SOURCE INFORMATION =>
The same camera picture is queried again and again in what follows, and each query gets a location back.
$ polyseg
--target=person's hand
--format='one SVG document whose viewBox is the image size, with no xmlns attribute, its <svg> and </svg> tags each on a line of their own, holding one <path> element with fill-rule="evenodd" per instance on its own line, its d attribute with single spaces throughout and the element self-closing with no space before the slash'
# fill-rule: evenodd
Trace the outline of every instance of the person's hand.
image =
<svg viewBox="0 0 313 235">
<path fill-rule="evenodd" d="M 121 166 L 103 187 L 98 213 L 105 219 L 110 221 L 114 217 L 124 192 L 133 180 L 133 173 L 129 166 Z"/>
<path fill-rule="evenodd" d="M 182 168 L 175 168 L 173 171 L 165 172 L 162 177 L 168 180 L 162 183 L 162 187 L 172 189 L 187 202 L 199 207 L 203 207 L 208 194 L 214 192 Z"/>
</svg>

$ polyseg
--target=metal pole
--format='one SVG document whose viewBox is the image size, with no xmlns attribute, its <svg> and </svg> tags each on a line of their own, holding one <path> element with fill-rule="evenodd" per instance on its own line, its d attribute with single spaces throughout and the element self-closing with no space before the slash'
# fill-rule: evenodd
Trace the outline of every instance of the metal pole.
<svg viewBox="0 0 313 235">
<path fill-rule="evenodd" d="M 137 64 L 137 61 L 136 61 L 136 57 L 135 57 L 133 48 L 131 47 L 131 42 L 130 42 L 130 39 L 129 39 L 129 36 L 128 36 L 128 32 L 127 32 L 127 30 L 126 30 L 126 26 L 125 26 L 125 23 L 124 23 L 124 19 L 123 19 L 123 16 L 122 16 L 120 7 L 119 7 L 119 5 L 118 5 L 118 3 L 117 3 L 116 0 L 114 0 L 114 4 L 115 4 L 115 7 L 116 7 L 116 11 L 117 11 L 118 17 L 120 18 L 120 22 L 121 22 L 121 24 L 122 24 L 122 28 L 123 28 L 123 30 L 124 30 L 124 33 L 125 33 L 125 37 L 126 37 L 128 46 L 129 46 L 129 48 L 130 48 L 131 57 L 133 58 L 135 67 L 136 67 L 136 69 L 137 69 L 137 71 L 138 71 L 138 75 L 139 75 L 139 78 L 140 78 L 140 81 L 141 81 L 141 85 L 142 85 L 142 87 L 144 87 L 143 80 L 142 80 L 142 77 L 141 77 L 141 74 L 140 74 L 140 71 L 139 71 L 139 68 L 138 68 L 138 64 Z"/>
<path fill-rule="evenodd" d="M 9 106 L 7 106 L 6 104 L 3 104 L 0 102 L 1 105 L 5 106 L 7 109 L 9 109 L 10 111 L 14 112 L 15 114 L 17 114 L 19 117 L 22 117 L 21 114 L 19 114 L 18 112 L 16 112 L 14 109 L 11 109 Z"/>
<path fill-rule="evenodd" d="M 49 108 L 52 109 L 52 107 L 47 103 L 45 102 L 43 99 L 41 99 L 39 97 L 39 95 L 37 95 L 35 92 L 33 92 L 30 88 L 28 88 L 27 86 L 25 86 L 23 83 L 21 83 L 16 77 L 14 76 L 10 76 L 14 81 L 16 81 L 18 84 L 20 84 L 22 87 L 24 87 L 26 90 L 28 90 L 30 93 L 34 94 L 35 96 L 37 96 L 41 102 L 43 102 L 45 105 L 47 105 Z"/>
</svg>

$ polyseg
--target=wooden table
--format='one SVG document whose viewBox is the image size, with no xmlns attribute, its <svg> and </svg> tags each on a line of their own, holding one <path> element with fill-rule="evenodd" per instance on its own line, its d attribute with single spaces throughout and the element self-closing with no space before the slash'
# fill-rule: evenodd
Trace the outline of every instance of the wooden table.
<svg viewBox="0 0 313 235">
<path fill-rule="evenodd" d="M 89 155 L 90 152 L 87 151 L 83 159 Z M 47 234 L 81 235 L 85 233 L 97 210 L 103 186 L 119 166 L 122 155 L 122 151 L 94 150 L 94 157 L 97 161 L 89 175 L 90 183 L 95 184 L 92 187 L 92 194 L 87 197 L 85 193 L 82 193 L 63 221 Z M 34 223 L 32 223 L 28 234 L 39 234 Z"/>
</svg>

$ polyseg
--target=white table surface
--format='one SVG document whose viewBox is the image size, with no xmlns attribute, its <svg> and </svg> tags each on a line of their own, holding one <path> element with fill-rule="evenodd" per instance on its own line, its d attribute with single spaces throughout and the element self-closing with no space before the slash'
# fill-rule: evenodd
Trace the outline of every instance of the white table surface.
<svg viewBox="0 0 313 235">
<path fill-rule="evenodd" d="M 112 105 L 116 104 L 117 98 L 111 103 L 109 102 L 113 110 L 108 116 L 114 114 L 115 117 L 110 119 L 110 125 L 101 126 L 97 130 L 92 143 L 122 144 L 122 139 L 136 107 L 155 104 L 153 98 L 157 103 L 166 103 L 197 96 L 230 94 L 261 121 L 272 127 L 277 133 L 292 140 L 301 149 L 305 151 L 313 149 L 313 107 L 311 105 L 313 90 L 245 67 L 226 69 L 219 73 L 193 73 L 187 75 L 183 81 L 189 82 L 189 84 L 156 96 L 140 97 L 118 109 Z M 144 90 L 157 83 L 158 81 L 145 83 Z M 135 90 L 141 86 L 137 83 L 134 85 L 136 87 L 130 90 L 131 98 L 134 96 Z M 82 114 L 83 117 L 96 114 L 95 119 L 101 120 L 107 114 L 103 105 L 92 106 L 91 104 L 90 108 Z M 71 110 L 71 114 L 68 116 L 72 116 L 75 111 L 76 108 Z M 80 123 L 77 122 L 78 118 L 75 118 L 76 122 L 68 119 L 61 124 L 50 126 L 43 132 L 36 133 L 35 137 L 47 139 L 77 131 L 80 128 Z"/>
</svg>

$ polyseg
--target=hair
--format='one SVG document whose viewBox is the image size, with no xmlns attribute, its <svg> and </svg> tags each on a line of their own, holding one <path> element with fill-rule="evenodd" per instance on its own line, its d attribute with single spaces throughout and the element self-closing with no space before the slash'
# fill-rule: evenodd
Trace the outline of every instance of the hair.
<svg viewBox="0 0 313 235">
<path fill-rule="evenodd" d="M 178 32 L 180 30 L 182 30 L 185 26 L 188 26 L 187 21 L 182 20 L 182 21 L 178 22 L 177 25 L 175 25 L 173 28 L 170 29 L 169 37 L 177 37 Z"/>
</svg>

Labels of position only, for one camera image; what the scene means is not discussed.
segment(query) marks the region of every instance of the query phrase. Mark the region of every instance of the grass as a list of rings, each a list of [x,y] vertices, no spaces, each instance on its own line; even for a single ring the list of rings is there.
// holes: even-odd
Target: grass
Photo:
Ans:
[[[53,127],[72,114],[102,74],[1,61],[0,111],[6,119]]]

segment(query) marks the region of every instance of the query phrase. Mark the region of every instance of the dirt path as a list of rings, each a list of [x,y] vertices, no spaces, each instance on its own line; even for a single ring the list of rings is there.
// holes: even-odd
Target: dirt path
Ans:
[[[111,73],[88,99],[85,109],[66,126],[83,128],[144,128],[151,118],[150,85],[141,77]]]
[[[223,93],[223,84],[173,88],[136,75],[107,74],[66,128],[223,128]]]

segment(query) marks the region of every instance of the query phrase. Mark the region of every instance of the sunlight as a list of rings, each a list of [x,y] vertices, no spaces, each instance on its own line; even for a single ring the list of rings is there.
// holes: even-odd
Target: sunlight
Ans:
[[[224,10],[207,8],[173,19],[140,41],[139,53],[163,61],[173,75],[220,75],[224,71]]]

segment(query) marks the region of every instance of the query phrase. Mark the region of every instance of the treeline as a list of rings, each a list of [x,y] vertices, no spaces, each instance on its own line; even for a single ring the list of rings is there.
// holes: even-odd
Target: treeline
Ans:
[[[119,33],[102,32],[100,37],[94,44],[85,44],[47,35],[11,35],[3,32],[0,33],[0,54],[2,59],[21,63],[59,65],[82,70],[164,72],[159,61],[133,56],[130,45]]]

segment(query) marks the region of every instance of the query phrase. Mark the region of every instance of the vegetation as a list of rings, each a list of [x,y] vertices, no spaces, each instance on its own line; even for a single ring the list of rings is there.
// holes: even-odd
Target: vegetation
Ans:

WORK TO COMPLETE => Scan each line above for the string "person". Give the tally and nothing else.

FINISHED EXERCISE => 2